< Back to previous page

Project

Distributional Semantics meets Visual Analytics

So-called token-level distributional semantic models a.k.a. word sense induction in Computational Linguistics, as presented by Schütze (1998), can be used for usage-based lexical semantic corpus studies (Geeraerts 2010, pp. 173-179). To be able to operate them however, we first need more insight in how these black box models operate and how they should be calibrated towards more theoretically grounded (socio)linguistic questions.

This research project focusses on two approaches to gain these insights in Schütze’s (1998) established yet intuitive bag-of-words distributional model. The first one is a statistical approach that allows to evaluate a large amount of different parameter settings (and consequently models) against manually assigned sense labels. This manual labelling should be regarded as a step-up to fully unsupervised modelling with respect to lexical semantic research questions. The idea is that semantic distances computed by each model are evaluated in terms of how well tokens of the same class can be separated from the rest.
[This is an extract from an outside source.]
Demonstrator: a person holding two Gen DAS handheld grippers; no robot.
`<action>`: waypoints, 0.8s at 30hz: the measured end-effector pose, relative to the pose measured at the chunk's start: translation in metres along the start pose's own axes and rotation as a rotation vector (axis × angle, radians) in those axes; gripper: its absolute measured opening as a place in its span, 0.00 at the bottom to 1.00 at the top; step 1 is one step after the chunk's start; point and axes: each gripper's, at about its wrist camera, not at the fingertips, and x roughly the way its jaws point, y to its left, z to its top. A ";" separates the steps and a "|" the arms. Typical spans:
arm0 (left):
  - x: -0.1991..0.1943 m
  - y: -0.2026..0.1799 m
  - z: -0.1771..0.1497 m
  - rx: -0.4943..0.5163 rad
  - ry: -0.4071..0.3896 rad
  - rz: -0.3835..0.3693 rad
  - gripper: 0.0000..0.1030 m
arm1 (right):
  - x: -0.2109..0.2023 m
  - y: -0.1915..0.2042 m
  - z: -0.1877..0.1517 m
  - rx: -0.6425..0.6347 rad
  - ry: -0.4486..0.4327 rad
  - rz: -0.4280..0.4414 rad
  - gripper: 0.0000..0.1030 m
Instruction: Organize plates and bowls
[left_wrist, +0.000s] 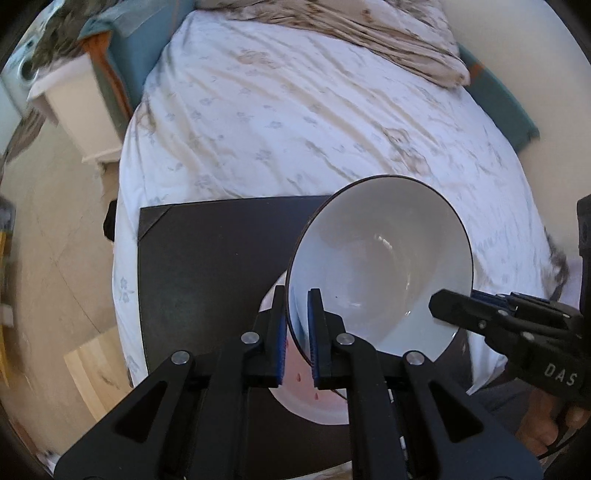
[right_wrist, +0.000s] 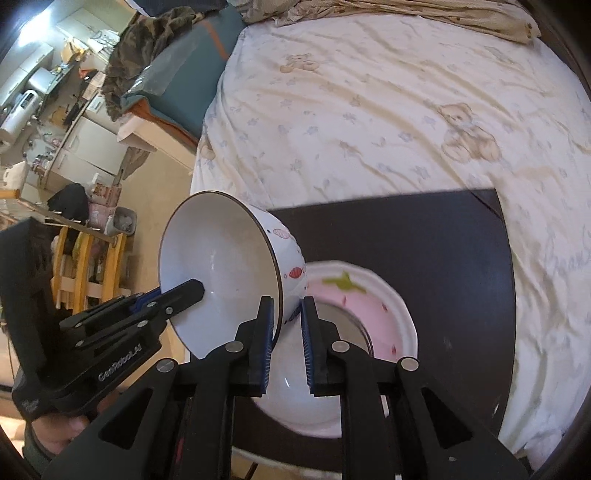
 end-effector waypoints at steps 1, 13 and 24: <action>0.001 -0.003 -0.002 0.009 0.000 -0.003 0.07 | -0.002 -0.004 -0.006 -0.003 -0.007 0.011 0.18; 0.004 -0.004 -0.007 -0.045 0.020 -0.044 0.07 | 0.000 -0.039 -0.034 0.072 -0.054 0.163 0.20; 0.023 -0.013 -0.016 -0.027 0.170 -0.041 0.12 | 0.009 -0.058 -0.058 0.215 0.099 0.229 0.24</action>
Subsequently, this “separability index” is put into a mixed-effect linear regression model as the response variable, with the parameter settings of the model as the predictors.

The second approach entails applying visual analytics as a complementary approach to the statistical modelling of the parameter space. By visualizing the semantic space in multilayered interactive scatter plots, we give the expert user access to approximate 2D representation of the high-dimensional similarity matrix produced by each individual model. By allowing visual encoding of the variables, complex interactions and selections, these models can be visually compared in a so-called scatterplot matrix. The visualization tool can be used in different ways, including eyeballing the appropriate models for a specific semantic phenomenon (i.e. polysemy) or to go to the most detailed level for an error analysis of individual, misrepresented tokens.

 

References

Geeraerts, Dirk. Theories of lexical semantics. Oxford University Press, 2010.

Schütze, Hinrich. "Automatic word sense discrimination." Computational linguistics 24.1 (1998): 97-123.

Date:15 Mar 2012 →  16 May 2022
Keywords:lexical semantics, corpus linguistics, distributional semantics
Disciplines:Theory and methodology of literary studies
Project type:PhD project